Get the artifact of the given type and name.

The API fails if more than one artifact is found.

Args
type_name The artifact type name to look for.
artifact_name The artifact name to look for.
type_version An optional artifact type version. If not given, then only the type_name and artifact_name are used to look for the artifact with default version.

Returns
The Artifact matching the type and name. None if no matched Artifact was found.

get_artifact_type

View source

Gets an artifact type by name and version.

Args
type_name the type with that name.
type_version an optional version of the type, if not given, then only the type_name is used to look for types with no versions.

Returns
The type with name type_name and version type version.

Raises
errors.NotFoundError if no type exists.
errors.InternalError if query execution fails.

get_artifact_types

View source

Gets all artifact types.

Returns
A list of all known ArtifactTypes.

Raises
errors.InternalError if query execution fails.

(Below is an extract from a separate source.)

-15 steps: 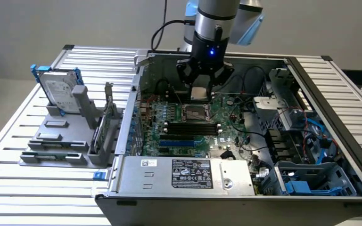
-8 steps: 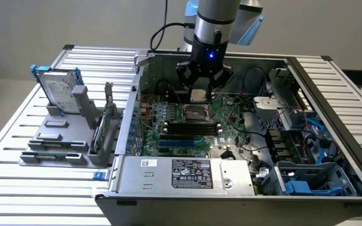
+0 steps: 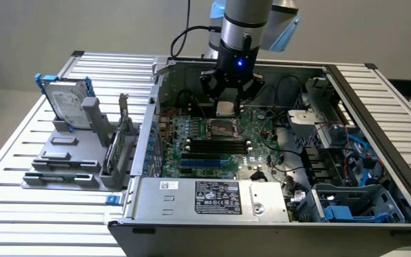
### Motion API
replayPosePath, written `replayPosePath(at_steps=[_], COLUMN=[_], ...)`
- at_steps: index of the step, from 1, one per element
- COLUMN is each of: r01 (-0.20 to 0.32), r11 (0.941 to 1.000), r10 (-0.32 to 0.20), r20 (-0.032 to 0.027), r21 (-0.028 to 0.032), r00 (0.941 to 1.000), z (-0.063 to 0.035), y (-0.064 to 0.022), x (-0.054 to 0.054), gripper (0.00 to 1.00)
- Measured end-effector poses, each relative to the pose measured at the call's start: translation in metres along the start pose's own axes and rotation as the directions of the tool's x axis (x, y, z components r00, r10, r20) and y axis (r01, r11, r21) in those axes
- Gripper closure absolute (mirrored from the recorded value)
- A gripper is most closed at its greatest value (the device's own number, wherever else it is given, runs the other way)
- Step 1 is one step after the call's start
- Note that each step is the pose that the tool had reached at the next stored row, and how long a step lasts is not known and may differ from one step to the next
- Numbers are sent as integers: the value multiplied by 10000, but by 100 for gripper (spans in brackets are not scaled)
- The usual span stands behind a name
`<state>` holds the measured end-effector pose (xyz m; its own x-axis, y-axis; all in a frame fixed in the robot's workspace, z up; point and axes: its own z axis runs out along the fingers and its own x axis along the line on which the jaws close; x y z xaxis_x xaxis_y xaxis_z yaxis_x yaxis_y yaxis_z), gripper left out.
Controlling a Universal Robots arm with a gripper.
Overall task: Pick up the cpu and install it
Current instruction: 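Place the cpu into insertion slot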
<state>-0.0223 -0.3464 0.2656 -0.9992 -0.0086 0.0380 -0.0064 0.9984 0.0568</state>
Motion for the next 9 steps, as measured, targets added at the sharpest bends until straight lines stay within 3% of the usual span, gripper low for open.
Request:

get_artifact_types_by_external_ids

View source

Gets all artifact types with matching external ids.

Args
external_ids A list of external_ids for retrieving the ArtifactTypes.

Returns
ArtifactTypes with matching external_ids.

get_artifact_types_by_id

View source

Gets artifact types by ID.

Args
type_ids a sequence of artifact type IDs.

Returns
A list of artifact types.

Raises
errors.InternalError if query execution fails.

get_artifacts

View source

Gets artifacts.

Args
list_options A set of options to specify the conditions, limit the size and adjust order of the returned artifacts.

Returns
A list of artifacts.

Raises
errors.InternalError if query execution fails.
errors.InvalidArgument if list_options is invalid.

get_artifacts_and_types_by_artifact_ids

View source

Gets all artifacts with matching ids and populates types.

The result is not index-aligned: if an id is not found, it is not returned.

Args
artifact_ids A list of artifact ids to retrieve.

Returns
Artifacts with matching ids and ArtifactTypes which can be matched by type_ids from Artifacts. Each ArtifactType contains id, name, properties and custom_properties fields.

get_artifacts_by_context

View source

Gets all direct artifacts that are attributed to the given context.

Args
context_id The id of the querying context
list_options A set of options to specify the conditions, limit the size and adjust order of the returned executions.

Returns
Artifacts attributing to the context.

get_artifacts_by_external_ids

View source

Gets all artifacts with matching external ids.

Args
external_ids A list of external_ids for retrieving the Artifacts.

Returns
Artifacts with matching external_ids.

get_artifacts_by_id

View source

Gets all artifacts with matching ids.

The result is not index-aligned: if an id is not found, it is not returned.

Args
artifact_ids A list of artifact ids to retrieve.

Returns
Artifacts with matching ids.

get_artifacts_by_type

View source

Gets all the artifacts of a given type.

Args
type_name The artifact type name to look for.
type_version An optional artifact type version. If not given, then only the type_name are used to look for the artifacts with default version.

Returns
Artifacts that matches the type.

get_artifacts_by_uri

View source

Gets all the artifacts of a given uri.

Args
uri The artifact uri to look for.

Returns
The Artifacts matching the uri.

get_children_contexts_by_context

View source

Gets all children contexts of a context.

Args
context_id The id of the querying context.

Returns
Children contexts of the querying context.

Raises
errors.InternalError if query execution fails.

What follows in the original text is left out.